Problem requirements:
Leave out the pictures, and retype the remaining data exactly.

Data extract:
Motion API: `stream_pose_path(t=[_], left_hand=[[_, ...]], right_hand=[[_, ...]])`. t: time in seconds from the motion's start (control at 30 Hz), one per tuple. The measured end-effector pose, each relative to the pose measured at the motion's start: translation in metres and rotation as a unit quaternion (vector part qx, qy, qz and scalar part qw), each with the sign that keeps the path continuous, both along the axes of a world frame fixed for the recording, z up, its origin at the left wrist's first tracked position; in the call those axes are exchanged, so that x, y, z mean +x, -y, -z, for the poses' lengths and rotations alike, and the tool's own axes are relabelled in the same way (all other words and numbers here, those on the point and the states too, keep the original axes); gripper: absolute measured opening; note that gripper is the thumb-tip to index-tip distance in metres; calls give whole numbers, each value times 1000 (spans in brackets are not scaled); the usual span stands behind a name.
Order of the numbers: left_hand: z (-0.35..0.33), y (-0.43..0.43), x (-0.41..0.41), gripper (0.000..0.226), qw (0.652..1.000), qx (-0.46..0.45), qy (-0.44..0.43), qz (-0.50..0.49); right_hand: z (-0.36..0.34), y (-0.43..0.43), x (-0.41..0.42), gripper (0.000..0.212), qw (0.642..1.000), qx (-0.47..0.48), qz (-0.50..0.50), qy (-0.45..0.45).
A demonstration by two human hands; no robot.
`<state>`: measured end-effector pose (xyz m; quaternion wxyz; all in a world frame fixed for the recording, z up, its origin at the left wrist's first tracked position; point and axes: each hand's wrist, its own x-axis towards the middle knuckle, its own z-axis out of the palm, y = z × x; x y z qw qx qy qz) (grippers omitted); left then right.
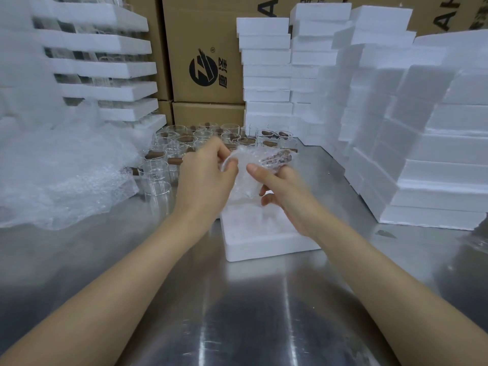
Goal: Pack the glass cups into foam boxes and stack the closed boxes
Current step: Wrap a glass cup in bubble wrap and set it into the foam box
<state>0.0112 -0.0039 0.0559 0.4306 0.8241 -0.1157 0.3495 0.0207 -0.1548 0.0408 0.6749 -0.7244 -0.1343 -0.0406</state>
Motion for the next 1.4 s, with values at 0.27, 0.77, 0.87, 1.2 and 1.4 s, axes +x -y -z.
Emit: stream_pose_path(t=[0.27, 0.77, 0.87, 1.2, 1.4], left_hand=[[-3, 5, -5, 5, 999, 21, -7, 42], [-6, 0, -4, 30, 995, 57, -56, 65], [-9, 3, -8, 36, 992, 96, -48, 71], [-6, -8, 4, 19, 992, 102, -9, 77], [-6, -8, 4, 24, 996, 74, -10, 43]], right_hand=[[2, 0, 2, 34, 999, 2, 42, 4], [8, -1, 5, 25, 994, -40, 76, 68], [9, 1, 7, 28, 994, -21, 92, 53], [2, -2, -1, 47, 990, -85, 66, 94], [1, -5, -9, 52, 973, -162, 74, 145]])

Result for this exercise:
Motion API: `stream_pose_path(t=[_], left_hand=[[_, ...]], right_hand=[[_, ...]])`. t: time in seconds from the motion's start (control at 30 Hz), one per tuple. The measured end-effector pose, each relative to the pose measured at the motion's start: translation in metres and rotation as a unit quaternion (vector part qx, qy, qz and scalar part qw), each with the sign that keeps the path continuous, both along the axes of a world frame fixed for the recording, z up, its origin at the left wrist's first tracked position; in the call those axes are exchanged, so that x, y, z mean +x, -y, -z, for the poses' lengths and rotations alike, and the tool's own axes are relabelled in the same way (all other words and numbers here, those on the point and the states too, keep the original axes); gripper: absolute measured opening; note that gripper is the thumb-tip to index-tip distance in metres; calls give whole numbers, each value times 1000 (spans in brackets are not scaled); the usual span stands behind a name.
Order of the numbers: left_hand: z (-0.35..0.33), y (-0.43..0.43), x (-0.41..0.41), gripper (0.000..0.226), qw (0.652..1.000), qx (-0.46..0.45), qy (-0.44..0.43), qz (-0.50..0.49); right_hand: z (-0.36..0.34), y (-0.43..0.43), x (-0.41..0.42), gripper (0.000..0.212), qw (0.642..1.000), qx (-0.47..0.48), qz (-0.50..0.50), qy (-0.45..0.45).
A demonstration by two human hands; no robot.
`<state>`: measured end-effector pose (xyz m; quaternion wxyz; all in a world frame fixed for the recording, z up, its origin at the left wrist's first tracked position; point and axes: each hand's wrist, its own x-axis towards the middle knuckle, its own z-axis out of the palm, y = z × x; x y z qw qx qy qz) (grippers omitted); left then right.
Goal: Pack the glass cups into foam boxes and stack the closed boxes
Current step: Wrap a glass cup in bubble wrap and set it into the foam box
<state>0.0112 -0.0039 0.0559 0.4306 0.8241 -0.1157 0.3495 0.0207 -0.1548 0.0408 0.6749 -0.7244 -0.1343 -0.0406</state>
Motion for the next 1.4 s, with values at 0.27, 0.77, 0.87, 1.2 and 1.4 s, axes +x -y -z.
Emit: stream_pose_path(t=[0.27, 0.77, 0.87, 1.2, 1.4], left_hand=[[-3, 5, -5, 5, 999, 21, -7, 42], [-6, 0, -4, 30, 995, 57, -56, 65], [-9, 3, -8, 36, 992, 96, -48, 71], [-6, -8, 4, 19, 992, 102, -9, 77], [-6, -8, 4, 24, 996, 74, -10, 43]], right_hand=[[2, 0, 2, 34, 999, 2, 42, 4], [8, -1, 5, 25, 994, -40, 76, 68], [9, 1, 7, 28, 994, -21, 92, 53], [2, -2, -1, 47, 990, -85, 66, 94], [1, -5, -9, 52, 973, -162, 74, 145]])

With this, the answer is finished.